How to Enable Push Notifications on Any Device or App
Push notifications are one of the most useful — and most misunderstood — features in modern software. Whether you're trying to stay on top of breaking news, get order updates, or receive real-time alerts from a work app, knowing how to enable push notifications correctly makes a real difference in how reliably they reach you.
What Push Notifications Actually Are
A push notification is a message sent from an app or web service to your device without you actively opening the app. The app's server "pushes" content to you through an intermediary notification service — Apple Push Notification Service (APNs) for iOS and macOS, and Firebase Cloud Messaging (FCM) for Android and many web platforms.
This is different from a pull request, where your device checks for updates on a schedule. Push is event-driven: something happens, the server sends a signal, and your device displays the alert almost instantly.
The Two Layers You Need to Enable
Here's where most people get confused: push notifications require permission at two separate levels, and both need to be active.
1. System-Level Permission (OS Settings)
Your operating system controls whether any app is allowed to send you notifications at all. This is the master switch.
- iOS/iPadOS: Go to Settings → Notifications → [App Name] and toggle Allow Notifications on.
- Android: Go to Settings → Apps → [App Name] → Notifications and enable notifications. On Android 13 and later, apps must also request runtime permission the first time they're installed.
- macOS: Go to System Settings → Notifications → [App Name] and set the alert style.
- Windows: Go to Settings → System → Notifications and enable notifications per app.
If this layer is off, no amount of in-app configuration will get messages through.
2. App-Level or Account-Level Permission
Many apps have their own internal notification settings — separate from the OS. A messaging app might let you mute specific conversations. An e-commerce app might let you opt into shipping updates but opt out of promotional messages. A project management tool might have per-channel or per-workspace notification controls.
Always check both places when notifications aren't coming through.
Enabling Push Notifications in a Browser 🔔
Web push notifications work differently from native app notifications. Browsers use the Web Push Protocol, and sites must request your permission explicitly.
When you visit a site that supports web push, your browser shows a permission prompt asking whether to allow or block notifications. If you clicked Block at any point, the site won't be able to ask again — you have to manually reset it:
- Chrome: Click the padlock icon in the address bar → Site settings → Notifications → Allow
- Firefox: Click the padlock → Connection Secure → More Information → Permissions → Receive Notifications
- Safari (macOS): Go to Safari → Settings → Websites → Notifications
Browser notifications are also subject to the OS-level notification permission, so both need to be active.

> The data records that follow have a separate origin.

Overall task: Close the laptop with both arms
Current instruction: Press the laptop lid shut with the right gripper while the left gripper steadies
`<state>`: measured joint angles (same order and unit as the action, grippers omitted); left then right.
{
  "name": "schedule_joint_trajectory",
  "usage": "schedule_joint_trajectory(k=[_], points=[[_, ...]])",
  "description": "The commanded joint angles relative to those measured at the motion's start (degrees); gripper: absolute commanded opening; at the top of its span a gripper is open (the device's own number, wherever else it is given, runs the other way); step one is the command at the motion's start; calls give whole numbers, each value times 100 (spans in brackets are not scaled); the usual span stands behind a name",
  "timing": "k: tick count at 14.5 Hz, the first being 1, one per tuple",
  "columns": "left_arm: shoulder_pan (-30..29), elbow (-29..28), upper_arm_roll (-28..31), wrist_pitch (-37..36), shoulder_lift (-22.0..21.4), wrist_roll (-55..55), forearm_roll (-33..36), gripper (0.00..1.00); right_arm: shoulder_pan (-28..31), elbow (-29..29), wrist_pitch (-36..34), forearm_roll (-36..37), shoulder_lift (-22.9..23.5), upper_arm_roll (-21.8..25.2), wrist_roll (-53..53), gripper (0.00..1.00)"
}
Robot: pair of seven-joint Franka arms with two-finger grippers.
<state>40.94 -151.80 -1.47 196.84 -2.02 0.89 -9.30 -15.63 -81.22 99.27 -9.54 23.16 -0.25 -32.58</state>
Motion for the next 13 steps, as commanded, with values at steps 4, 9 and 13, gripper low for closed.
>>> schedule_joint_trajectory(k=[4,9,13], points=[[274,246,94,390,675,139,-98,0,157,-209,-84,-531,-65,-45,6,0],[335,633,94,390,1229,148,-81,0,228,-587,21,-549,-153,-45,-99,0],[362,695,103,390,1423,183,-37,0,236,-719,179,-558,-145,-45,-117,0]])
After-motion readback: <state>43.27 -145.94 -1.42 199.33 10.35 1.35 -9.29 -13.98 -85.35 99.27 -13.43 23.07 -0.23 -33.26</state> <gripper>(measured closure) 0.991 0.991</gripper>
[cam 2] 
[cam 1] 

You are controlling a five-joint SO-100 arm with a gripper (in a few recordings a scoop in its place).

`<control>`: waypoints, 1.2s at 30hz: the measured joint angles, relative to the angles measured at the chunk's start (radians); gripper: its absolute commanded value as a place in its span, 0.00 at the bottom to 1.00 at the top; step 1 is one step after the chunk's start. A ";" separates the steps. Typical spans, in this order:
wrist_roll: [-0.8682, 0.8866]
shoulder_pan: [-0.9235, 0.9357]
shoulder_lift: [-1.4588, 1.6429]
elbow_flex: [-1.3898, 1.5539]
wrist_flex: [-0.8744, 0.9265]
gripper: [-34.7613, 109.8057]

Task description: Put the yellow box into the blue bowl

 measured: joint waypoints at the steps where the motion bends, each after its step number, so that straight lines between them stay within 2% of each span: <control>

Common Reasons Push Notifications Stop Working
Even after enabling permissions, notifications can fail silently. Here are the most frequent causes:
| Issue | What's Happening | Where to Check |
|---|---|---|
| Do Not Disturb / Focus Mode | OS is suppressing all alerts | System notification or Focus settings |
| Battery Optimization | OS is killing background app processes | Android battery settings |
| Background App Refresh off | App can't maintain a connection | iOS Settings → General → Background App Refresh |
| Notification delivery delay | Device is in low-power mode | Power/battery settings |
| Outdated app version | Older builds may have broken notification handling | App store updates |
| Token expiration | The device's push token may have reset after reinstall or OS update | Log out and log back into the app |
How Variables Change the Experience
Whether push notifications work smoothly depends on several factors that vary from one setup to the next.
Operating system version matters significantly. Android 13 introduced a mandatory permission dialog for notifications, which changed how apps onboard users. iOS 16 introduced a Focus filter system that gives apps the ability to be designated as time-sensitive — meaning they can break through Focus modes. These distinctions affect which notifications get through and when.
Device battery and background processing settings are a major variable on Android especially. Aggressive battery optimization on some manufacturer skins (common in certain brands running Android) can prevent apps from maintaining background connections, which delays or blocks push delivery entirely.
App architecture also plays a role. Some apps use persistent WebSocket connections; others rely entirely on the platform's push infrastructure. Enterprise apps behind VPNs or firewalls may route notifications differently than consumer apps.
Network conditions affect delivery timing. Push notification services generally queue messages and retry delivery, but latency and connectivity gaps can cause noticeable delays.
When You Have Multiple Devices
If you're signed into the same account on a phone, tablet, and computer, most apps register each device separately with the push service. Notifications may arrive on all devices simultaneously, or the platform may suppress duplicates once you open the alert on one device — behavior that varies by app implementation. 📱
Some platforms let you control per-device delivery explicitly in account settings; others don't expose that level of control to the user.
Getting notifications working consistently isn't always a one-step fix — it's a combination of OS permissions, app settings, device behavior, and sometimes account configuration. The right approach depends entirely on which devices you're using, which apps are involved, and what your current settings actually look like under the hood.